The clouds where lit in a grim grimy gray , Winds howled out of the north at 30 miles per hour. a steady hard cold rain started just about first beer time and an NCAA tournament game was happening on this night and still a hearty fifteen dimwits assembled in Mckenna Park in North Portland.
 
Little Butt Buddy is a vitriolic voyeur of many vices and, like his hash name, he had a few tricks up his butt tonight. The Cuntess was the sanity behind this two person wrecking crew setting hash in North Portland. When the Cuntess says set trail down a muddy slippery slope, Little Butt Buddy says how far.
 
Gayzelle is a lazy bastard. He sprinted through NOPO checking each false trail but when he found true trail all he had was a 3 inch limp piece of chalk that lasted all of 18 seconds. As we made it over to UofP all semblance of flour was virtually invisible but something told us to forage down the landslides on the banks of the Willamette river. Scrotum Rotor saved the day, for a brief second, finding a sneaky trail down by the river.

The trail leading down to the river was a god damn mess. The leaves, mud and industrial waste was laden with 5 months worth of rain. it was like running in curdled cheese jizz. Old abandoned shopping carts were everywhere and what little hope Spring had of making an appearance was long gone. It was down right cold and frosty. Flaming Fart still maintained it was a perfect day to hash.

Log Jammer actually took the time to put down well orchestrated markings on trail. I actually saw her cut down a tree and start a bonfire so the masses could follow. It was still possible on this lovely day to hash. The rain picked up harder at the beer check but who had at this point really cared. Chubby Chaser eshewed beer at the beer check so we had one sober person in case something stupid happened. Pabst led an enthused shortcut as a select few sprinted back to the car to get the cold beer ready for the colder hashers.

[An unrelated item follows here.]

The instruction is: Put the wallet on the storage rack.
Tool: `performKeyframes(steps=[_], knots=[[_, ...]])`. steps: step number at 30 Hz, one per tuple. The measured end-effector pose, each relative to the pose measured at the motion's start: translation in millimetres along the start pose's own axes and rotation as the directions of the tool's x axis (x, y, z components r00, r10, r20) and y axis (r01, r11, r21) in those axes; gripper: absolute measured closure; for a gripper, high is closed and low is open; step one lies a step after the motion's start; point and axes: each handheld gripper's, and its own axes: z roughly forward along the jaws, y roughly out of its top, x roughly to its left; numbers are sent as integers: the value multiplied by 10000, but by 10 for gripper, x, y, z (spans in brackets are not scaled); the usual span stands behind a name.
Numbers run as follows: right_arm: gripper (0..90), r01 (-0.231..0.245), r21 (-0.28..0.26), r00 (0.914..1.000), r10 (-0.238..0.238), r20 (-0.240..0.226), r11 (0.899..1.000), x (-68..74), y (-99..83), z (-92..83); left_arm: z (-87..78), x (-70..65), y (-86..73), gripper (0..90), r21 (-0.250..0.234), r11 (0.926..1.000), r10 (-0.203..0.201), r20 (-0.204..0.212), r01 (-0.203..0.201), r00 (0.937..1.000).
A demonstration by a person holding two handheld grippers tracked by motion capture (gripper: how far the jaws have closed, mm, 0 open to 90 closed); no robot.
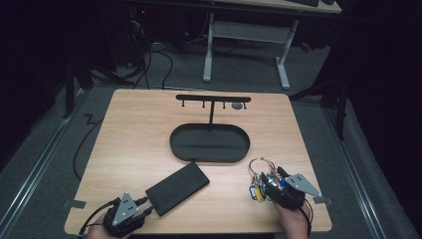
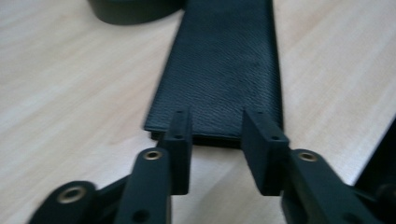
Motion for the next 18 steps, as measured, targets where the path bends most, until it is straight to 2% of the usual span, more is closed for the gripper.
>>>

Tonight's winner of the hash was Burning Feeling. She usually runs the hash with one of her bovines canines, but decided tonight was far too nasty for a dog; perfect for a hasher. Half Mind of the night goes to the only hasher tonight with out a proper hash name. He mother named him Christen Christensen He ran the hash in a heavy cotton Timbers hoodie and by the end of the night he weighed in at 404 ponds pounds. He did a down down for that.

The hares also did down downs.  Ironically, somehow as the hash ended it stopped raining. WTF. The V hash could have been a debacle of epic proportions but some how the debacle never materialized. Some wore Vibrams, some blew a vuvuzela and to many it was very very cold. But still a magical night in many ways. A small group of hashers sometimes is a lot of fun. Everybody works together everybody drinks together.

And we ate chocolate donuts.
We drank beer and went home satiated.
And warm again.

Honor to the hares picking this up at the last minute and coming through.